*** Block opens ***
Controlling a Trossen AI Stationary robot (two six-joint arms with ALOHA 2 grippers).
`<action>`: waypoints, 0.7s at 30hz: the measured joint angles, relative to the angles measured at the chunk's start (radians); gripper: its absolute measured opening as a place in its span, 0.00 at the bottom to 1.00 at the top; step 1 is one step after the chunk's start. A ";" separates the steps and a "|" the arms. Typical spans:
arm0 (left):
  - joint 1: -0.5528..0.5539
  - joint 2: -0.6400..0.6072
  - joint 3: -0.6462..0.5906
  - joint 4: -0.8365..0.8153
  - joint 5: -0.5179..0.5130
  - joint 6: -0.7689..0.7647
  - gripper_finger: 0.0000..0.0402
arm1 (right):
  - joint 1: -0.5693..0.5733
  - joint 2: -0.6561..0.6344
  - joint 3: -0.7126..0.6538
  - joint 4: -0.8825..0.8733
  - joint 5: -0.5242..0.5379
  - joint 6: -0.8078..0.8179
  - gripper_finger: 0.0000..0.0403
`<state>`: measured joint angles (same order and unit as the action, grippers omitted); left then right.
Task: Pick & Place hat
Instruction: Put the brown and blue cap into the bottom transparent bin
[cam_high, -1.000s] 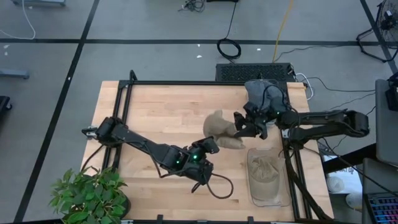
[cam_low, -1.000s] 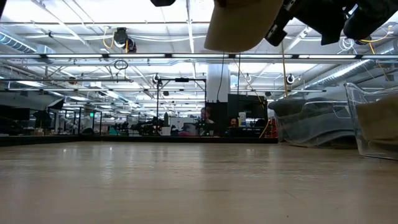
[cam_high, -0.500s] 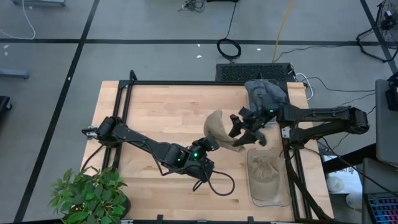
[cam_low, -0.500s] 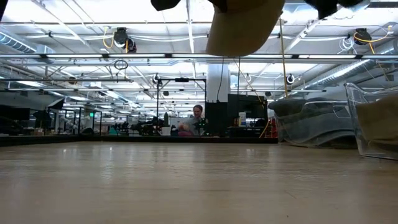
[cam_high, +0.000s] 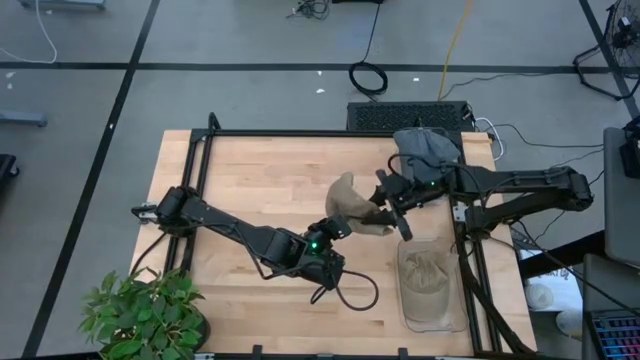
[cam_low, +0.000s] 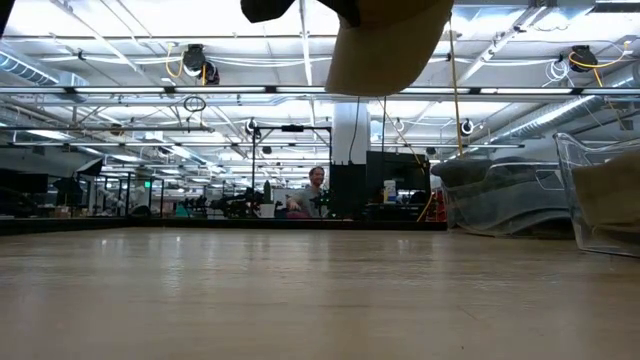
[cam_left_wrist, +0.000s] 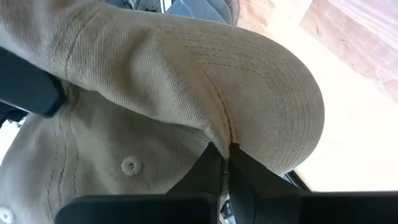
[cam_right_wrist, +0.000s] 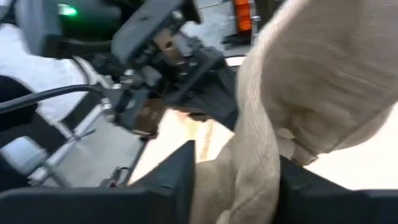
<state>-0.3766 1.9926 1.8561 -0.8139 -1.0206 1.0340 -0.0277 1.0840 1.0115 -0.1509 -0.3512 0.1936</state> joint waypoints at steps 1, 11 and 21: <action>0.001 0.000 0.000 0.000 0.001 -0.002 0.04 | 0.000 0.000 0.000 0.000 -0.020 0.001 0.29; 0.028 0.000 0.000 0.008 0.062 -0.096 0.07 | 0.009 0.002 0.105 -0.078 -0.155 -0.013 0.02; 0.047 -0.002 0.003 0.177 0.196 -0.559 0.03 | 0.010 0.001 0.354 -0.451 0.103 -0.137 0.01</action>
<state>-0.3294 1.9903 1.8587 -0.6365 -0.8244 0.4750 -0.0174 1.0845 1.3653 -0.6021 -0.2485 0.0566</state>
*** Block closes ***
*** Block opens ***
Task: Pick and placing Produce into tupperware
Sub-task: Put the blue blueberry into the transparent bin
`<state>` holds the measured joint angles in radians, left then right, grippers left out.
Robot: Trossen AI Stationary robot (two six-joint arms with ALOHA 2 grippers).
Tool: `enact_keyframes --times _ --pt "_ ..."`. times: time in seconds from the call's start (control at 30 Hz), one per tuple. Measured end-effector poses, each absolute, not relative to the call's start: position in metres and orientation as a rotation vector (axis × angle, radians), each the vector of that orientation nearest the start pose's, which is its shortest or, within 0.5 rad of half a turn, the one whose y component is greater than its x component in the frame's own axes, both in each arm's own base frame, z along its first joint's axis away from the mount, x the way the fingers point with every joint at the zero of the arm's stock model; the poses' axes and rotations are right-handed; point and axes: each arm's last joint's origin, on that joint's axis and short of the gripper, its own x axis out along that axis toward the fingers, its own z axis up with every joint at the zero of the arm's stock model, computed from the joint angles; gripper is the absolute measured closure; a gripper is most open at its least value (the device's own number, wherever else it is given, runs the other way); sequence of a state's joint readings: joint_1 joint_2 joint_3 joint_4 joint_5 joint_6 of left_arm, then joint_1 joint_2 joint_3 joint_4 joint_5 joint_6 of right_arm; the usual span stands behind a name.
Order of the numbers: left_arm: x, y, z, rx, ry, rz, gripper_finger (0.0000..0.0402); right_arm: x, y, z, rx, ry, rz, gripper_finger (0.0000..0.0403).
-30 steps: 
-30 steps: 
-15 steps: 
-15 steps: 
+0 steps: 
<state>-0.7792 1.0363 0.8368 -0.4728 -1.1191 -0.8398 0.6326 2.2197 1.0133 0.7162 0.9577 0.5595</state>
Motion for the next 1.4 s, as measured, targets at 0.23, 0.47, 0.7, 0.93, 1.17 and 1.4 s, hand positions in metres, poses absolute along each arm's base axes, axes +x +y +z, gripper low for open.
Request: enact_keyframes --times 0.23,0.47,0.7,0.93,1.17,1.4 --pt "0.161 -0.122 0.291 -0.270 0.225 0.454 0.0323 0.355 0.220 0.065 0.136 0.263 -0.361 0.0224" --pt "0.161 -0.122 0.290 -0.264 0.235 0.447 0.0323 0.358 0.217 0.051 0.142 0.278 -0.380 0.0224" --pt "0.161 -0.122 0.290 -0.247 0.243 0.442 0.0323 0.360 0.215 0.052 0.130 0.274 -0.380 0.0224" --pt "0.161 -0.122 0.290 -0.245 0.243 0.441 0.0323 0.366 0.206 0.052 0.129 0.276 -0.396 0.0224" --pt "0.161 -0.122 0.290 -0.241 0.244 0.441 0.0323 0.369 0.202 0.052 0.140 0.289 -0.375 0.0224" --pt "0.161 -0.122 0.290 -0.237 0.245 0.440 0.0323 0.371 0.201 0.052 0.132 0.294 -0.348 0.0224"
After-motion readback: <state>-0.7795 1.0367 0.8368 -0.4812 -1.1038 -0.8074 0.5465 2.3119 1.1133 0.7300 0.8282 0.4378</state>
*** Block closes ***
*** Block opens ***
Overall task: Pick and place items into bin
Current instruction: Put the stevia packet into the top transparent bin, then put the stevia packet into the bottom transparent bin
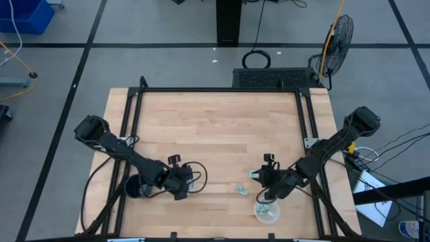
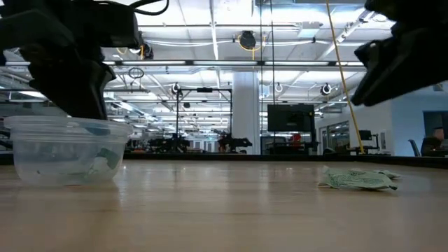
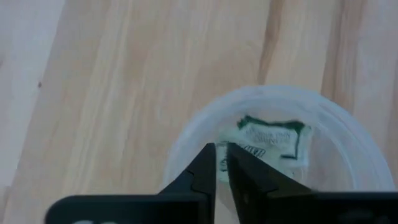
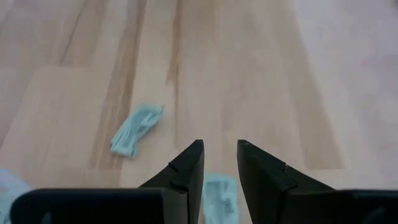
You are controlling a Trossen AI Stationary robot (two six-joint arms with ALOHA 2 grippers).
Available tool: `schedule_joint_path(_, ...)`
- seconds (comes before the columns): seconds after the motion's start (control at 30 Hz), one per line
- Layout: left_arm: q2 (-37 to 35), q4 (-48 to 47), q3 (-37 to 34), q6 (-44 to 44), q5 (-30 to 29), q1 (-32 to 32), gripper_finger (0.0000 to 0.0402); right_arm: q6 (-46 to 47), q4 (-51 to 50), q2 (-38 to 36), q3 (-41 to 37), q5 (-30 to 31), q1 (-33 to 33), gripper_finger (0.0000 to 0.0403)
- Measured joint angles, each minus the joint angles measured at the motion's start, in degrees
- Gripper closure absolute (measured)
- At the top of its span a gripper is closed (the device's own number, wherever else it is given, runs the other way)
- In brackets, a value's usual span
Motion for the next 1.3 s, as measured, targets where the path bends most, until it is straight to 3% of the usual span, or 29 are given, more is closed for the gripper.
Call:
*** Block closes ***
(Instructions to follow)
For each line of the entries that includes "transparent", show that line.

(Answer for the task)
Instruction: Put the brown and blue cap into the bottom transparent bin
Sub-task: Put the blue blueberry into the transparent bin
Current instruction: Put the stevia packet into the top transparent bin, then put the stevia packet into the bottom transparent bin

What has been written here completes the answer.